After Campaign Donations, Richardson Admin. Gave Big Contract To Alleged Ponzi Schemer’s Firm

November 19, 2009 5:56 a.m.

An investment firm partly owned by Democratic mega-fundraiser and accused Ponzi schemer Hassan Nemazee was awarded a New Mexico state contract in 2007 after Nemazee and an associate contributed to Bill Richardon’s gubernatorial fund, according to an excellent Forbes story published this morning.

Nemazee, who was indicted in September on charges he bilked several banks out of $292 million, had a 24.9% stake in the investment firm, Carret Asset Management. In 2007 it won the contract to manage $200 million from the State Investment Council, the agency that controls oil and gas leasing fees. The firm has netted nearly $2 million on the deal.The year before, while Carret was gunning for the contract, Forbes reports, Nemazee gave $5,000 to Richardson, and a company of business partner Alan Quasha gave $20,000.

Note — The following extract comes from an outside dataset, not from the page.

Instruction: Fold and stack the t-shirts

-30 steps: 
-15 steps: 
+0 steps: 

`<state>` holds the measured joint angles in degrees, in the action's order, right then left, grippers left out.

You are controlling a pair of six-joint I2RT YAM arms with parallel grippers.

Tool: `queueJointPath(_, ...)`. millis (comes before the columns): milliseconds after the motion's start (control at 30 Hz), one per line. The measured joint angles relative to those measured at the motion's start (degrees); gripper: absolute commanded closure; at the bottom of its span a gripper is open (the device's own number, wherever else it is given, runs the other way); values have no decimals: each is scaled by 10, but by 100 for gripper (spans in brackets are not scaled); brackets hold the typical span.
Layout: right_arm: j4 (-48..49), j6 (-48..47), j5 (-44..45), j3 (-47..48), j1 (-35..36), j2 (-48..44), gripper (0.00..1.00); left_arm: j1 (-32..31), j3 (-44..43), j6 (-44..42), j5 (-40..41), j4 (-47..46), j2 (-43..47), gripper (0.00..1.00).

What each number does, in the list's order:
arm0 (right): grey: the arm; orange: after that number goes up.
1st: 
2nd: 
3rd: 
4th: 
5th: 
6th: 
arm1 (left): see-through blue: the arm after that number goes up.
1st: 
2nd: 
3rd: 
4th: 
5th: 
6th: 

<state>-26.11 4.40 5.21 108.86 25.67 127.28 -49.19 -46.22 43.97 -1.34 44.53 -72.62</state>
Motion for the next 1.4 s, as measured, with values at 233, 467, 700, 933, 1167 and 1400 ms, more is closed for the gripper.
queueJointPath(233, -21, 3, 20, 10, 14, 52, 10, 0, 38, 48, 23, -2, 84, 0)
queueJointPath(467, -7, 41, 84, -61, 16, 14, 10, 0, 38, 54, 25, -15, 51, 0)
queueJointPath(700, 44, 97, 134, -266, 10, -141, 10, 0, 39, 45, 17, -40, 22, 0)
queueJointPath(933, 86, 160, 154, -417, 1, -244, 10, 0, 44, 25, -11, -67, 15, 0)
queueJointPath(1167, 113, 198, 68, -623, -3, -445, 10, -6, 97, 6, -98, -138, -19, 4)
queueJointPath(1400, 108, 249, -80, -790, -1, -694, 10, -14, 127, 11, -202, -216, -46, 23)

Richardson withdrew his nomination as Secretary of Commerce in January while he was under investigation as part of an unrelated pay-to-play probe involving a contract for a state transportation program. In August, authorities decided not to pursue charges against Richardson.

Quasha, an investor who has had his hand in many politically-connected companies, told Forbes that Nemazee hosted a 2008 fundraising dinner at his Upper East Side apartment for Richardson to help settle his presidential campaign debt.

Quasha also explicitly denied that there was any pay to play in the Carret deal.

Richardson’s office, for its part, told Forbes it had nothing to do with selecting Carret for the contract. So who did? Gary Bland, the top state investment official appointed by Richardson who himself resigned in October amid allegations of misconduct and a federal investigation.

Richardson is hardly the only big-name Democrat tied to Carret. The company reportedly gave Terry McAuliffe an office and a salary between his time as head of the Democratic Party and chair of Hillary Clinton’s presidential campaign.

Read the whole Forbes piece here.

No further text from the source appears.